CONTEXT: No large studies of young men have examined circulating sex hormones in relation to visceral and sc adipose tissues. OBJECTIVE: The aim of this study was to investigate the role of visceral adipose tissue and sc adipose tissue on circulating sex hormones and the impact of obesity on sex hormone reference intervals. DESIGN, SETTING, AND PARTICIPANTS: Population-based study of 783 Danish 20- to 29-yr-old men was performed using dual-energy x-ray absorptiometry in all men and magnetic resonance imaging in 406 men.
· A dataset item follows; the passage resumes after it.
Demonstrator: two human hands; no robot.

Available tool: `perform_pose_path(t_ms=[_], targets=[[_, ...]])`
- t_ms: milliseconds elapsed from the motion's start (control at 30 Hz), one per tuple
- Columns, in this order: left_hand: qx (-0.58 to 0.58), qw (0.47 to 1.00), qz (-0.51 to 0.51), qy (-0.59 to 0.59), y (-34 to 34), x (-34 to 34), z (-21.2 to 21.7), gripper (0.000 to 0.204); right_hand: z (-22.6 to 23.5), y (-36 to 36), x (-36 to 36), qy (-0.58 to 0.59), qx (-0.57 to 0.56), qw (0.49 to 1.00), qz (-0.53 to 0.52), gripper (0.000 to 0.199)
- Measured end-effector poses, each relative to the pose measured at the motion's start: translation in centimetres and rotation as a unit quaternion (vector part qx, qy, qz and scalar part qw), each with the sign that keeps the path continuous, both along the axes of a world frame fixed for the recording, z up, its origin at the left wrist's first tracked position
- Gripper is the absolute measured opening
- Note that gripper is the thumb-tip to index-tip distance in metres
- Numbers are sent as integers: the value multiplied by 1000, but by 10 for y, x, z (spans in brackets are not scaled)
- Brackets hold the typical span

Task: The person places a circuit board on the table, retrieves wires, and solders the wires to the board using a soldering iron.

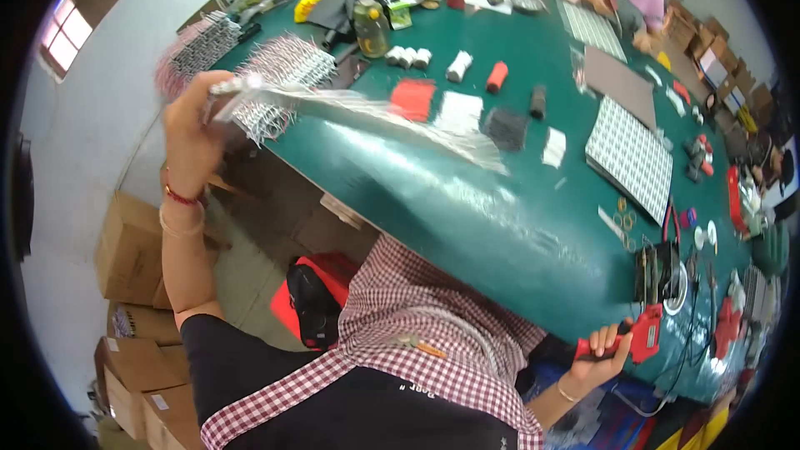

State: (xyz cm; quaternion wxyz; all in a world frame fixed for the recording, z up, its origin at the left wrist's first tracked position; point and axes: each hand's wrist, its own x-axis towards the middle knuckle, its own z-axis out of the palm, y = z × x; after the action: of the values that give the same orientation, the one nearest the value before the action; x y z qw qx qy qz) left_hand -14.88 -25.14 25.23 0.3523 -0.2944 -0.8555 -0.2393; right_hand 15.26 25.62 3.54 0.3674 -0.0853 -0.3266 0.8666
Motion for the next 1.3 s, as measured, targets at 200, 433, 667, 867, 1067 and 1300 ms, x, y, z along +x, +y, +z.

MAIN OUTCOME MEASURES: Total, bioavailable, and free testosterone, dihydrotestosterone (DHT), total and bioavailable estradiol, SHBG, and LH were measured. RESULTS: In multiple regressions, visceral adipose tissue was an independent, inverse correlate of bioavailable and free testosterone. Subcutaneous adipose tissue correlated negatively with SHBG and positively with bioavailable estradiol adjusted for total testosterone. Both visceral adipose tissue and sc adipose tissue correlated inversely with total testosterone and DHT. Adjusting for SHBG, only visceral adipose tissue remained significantly correlated. Low total testosterone in viscerally obese men was not accompanied by increased LH. The androgen reference intervals were significantly displaced toward lower limits in obese vs. nonobese men (total testosterone: 8.5-29.3 vs. 12.5-37.6 nmol/liter; bioavailable testosterone: 6.1-16.9 vs. 7.6-20.7 nmol/liter; free testosterone: 0.23-0.67 vs. 0.29-0.78 nmol/liter; and DHT: 0.63-2.5 vs. 0.85-3.2 nmol/liter), whereas total estradiol (36.5-166 pmol/liter) and bioavailable estradiol (23.4-120 pmol/liter) reference intervals were not. In obese men, 22.9% had total testosterone less than 12.5 nmol/liter. CONCLUSIONS: Visceral adipose tissues correlate independently with bioavailable and free testosterone in young men. The inverse relationship between total testosterone and sc adipose tissue seems to be accounted for by variations in SHBG. The reference intervals for total testosterone, bioavailable testosterone, free testosterone, and DHT are displaced toward lower limits in obese men.